*Provided material*

════════════════════

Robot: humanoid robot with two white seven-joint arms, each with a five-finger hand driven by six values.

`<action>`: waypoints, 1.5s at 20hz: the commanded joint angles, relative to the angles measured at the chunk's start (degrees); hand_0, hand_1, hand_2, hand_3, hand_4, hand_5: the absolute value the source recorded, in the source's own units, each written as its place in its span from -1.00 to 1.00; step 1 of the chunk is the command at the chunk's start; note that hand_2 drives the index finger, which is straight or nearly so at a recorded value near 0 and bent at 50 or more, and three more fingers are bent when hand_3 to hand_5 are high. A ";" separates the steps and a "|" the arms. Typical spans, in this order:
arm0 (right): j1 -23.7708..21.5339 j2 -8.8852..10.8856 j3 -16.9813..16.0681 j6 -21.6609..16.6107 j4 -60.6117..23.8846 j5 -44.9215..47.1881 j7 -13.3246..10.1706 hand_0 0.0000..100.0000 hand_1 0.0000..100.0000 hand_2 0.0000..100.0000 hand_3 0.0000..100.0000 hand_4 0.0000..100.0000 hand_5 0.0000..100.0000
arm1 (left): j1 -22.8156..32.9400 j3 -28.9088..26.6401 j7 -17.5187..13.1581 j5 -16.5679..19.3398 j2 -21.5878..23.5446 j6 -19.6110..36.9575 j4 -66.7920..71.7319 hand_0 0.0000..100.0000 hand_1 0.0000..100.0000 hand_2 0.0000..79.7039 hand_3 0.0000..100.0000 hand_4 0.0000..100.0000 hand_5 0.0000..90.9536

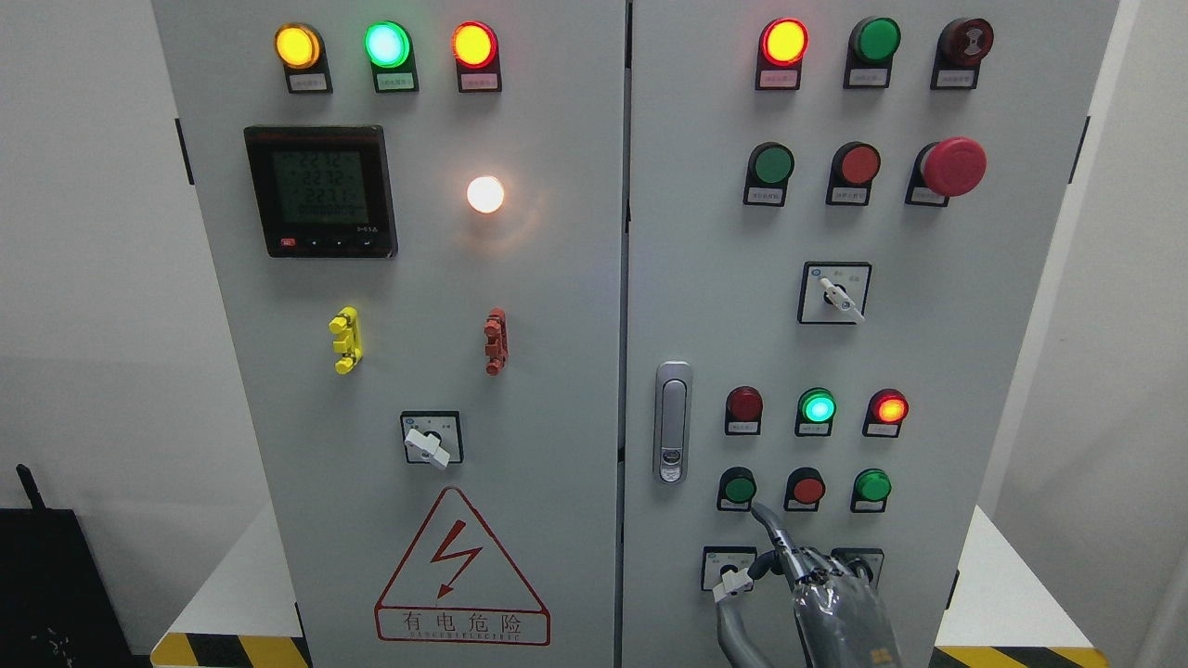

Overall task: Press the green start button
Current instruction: 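Press the green push button with the right hand's fingertip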

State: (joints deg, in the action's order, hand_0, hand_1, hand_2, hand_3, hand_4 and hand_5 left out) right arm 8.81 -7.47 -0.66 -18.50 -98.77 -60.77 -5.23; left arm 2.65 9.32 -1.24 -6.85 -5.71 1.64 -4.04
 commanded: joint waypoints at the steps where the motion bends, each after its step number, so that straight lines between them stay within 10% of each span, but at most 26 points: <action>1: 1.56 -0.09 -1.10 0.30 2.44 -0.14 0.05 0.08 -0.31 -1.00 0.10 0.12 -0.15 | -0.02 0.00 0.00 0.00 0.00 0.03 0.00 -0.76 0.11 -1.00 -1.00 -1.00 -1.00; 30: 4.29 -0.18 -0.93 1.36 6.23 0.12 0.14 0.10 -0.30 -1.00 0.11 0.12 -0.15 | -0.02 0.00 0.00 0.00 0.00 0.03 0.00 -0.76 0.11 -1.00 -1.00 -1.00 -1.00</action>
State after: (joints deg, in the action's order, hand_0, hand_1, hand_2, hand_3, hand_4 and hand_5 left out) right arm 13.06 -7.62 -0.04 -17.25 -93.30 -60.83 -5.02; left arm 2.65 9.32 -1.23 -6.86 -5.71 1.64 -4.04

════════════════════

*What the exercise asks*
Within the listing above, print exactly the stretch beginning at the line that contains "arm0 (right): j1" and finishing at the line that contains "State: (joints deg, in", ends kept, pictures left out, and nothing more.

*Answer box*
arm0 (right): j1 -23.7708..21.5339 j2 -8.8852..10.8856 j3 -16.9813..16.0681 j6 -21.6609..16.6107 j4 -60.6117..23.8846 j5 -44.9215..47.1881 j7 -13.3246..10.1706 hand_0 0.0000..100.0000 hand_1 0.0000..100.0000 hand_2 0.0000..100.0000 hand_3 0.0000..100.0000 hand_4 0.0000..100.0000 hand_5 0.0000..100.0000
arm1 (left): j1 -22.8156..32.9400 j3 -28.9088..26.6401 j7 -17.5187..13.1581 j5 -16.5679..19.3398 j2 -21.5878..23.5446 j6 -19.6110..36.9575 j4 -66.7920..71.7319 hand_0 0.0000..100.0000 hand_1 0.0000..100.0000 hand_2 0.0000..79.7039 hand_3 0.0000..100.0000 hand_4 0.0000..100.0000 hand_5 0.0000..90.9536


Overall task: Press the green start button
Current instruction: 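Press the green push button with the right hand's fingertip
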
State: (joints deg, in the action's order, hand_0, hand_1, hand_2, hand_3, hand_4 and hand_5 left out) right arm 8.81 -7.47 -0.66 -18.50 -98.77 -60.77 -5.23; left arm 2.65 9.32 -1.24 -6.85 -5.71 1.64 -4.04

The reply to this exercise is complete.